→ PROBLEM DETAILS: Every line of the entries below from the one containing "If you could point out the white round" to the one containing "We show a camera", both ends included, must be written out exactly. No other line belongs in the answer.

→ RECORDED INFORMATION:
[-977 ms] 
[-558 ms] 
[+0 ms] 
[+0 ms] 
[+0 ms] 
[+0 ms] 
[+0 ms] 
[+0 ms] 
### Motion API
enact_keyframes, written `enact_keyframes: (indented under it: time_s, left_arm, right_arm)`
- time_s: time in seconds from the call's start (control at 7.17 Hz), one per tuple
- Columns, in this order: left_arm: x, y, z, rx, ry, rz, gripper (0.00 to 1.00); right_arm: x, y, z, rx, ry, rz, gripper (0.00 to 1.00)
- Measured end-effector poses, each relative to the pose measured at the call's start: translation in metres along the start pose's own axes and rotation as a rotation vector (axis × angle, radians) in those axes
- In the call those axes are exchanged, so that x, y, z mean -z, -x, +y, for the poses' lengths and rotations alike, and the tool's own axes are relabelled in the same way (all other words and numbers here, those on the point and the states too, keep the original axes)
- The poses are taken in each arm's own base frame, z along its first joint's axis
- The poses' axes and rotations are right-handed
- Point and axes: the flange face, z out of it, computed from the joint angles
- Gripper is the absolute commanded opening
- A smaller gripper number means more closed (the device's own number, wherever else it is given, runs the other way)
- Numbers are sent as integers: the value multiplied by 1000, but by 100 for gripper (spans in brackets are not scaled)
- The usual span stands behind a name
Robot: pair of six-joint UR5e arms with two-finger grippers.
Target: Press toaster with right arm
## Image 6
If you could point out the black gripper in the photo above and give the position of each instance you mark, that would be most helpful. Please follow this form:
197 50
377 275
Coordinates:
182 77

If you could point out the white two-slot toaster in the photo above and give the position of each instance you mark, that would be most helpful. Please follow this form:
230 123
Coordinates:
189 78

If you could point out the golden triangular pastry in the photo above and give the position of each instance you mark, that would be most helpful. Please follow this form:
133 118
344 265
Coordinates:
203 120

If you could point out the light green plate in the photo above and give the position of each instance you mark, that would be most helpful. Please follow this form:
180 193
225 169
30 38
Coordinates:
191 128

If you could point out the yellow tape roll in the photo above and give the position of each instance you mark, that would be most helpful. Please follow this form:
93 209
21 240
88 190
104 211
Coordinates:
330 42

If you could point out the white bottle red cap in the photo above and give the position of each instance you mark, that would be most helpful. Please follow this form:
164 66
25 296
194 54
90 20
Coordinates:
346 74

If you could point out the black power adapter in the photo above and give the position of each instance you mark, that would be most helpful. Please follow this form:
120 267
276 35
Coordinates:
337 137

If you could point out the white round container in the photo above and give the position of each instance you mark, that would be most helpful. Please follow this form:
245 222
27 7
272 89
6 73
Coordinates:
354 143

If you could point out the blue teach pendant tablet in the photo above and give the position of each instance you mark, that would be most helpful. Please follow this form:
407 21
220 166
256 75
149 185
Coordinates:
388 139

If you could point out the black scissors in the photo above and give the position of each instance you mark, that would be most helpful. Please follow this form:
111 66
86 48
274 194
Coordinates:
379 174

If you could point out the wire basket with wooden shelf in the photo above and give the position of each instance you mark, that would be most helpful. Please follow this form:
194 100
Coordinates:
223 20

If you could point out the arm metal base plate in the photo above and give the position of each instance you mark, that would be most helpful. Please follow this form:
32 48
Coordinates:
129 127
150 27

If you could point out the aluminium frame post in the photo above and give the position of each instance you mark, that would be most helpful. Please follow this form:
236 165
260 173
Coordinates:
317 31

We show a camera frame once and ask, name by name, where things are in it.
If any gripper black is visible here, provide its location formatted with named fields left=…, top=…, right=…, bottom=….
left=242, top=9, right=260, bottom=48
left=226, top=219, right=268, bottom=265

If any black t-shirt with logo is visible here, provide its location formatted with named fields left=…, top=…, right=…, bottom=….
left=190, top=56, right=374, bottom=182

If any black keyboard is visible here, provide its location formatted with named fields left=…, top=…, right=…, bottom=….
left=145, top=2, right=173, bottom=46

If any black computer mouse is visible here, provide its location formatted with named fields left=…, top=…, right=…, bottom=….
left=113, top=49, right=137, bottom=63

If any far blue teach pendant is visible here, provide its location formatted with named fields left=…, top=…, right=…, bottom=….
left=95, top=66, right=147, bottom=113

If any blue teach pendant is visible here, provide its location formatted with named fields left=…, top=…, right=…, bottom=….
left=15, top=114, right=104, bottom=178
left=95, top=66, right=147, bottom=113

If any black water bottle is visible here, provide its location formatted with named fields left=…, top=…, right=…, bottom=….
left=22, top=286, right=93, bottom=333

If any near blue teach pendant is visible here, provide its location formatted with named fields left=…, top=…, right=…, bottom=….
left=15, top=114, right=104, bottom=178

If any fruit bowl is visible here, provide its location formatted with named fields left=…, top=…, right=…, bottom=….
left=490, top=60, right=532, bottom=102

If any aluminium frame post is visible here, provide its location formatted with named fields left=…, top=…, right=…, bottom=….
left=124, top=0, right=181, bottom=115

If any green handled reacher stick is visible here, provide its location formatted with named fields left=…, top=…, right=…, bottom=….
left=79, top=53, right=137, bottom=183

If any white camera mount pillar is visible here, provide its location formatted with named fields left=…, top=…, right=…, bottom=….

→ RESPONSE TO THE TASK:
If you could point out the white round container in the photo above and give the position of each instance you mark, that would be most helpful. Please follow this form:
245 222
27 7
272 89
6 73
Coordinates:
354 143

If you could point out the blue teach pendant tablet in the photo above and give the position of each instance you mark, that would be most helpful. Please follow this form:
407 21
220 166
256 75
149 185
Coordinates:
388 139

If you could point out the black scissors in the photo above and give the position of each instance you mark, that would be most helpful. Please follow this form:
111 66
86 48
274 194
Coordinates:
379 174

If you could point out the wire basket with wooden shelf in the photo above and give the position of each instance you mark, that would be most helpful. Please follow this form:
194 100
Coordinates:
223 20

If you could point out the arm metal base plate in the photo above and give the position of each instance you mark, that would be most helpful. Please follow this form:
32 48
Coordinates:
129 127
150 27

If you could point out the aluminium frame post in the photo above and give the position of each instance you mark, that would be most helpful. Please follow this form:
236 165
260 173
Coordinates:
317 31

We show a camera frame once and ask, name by name, where things are in it.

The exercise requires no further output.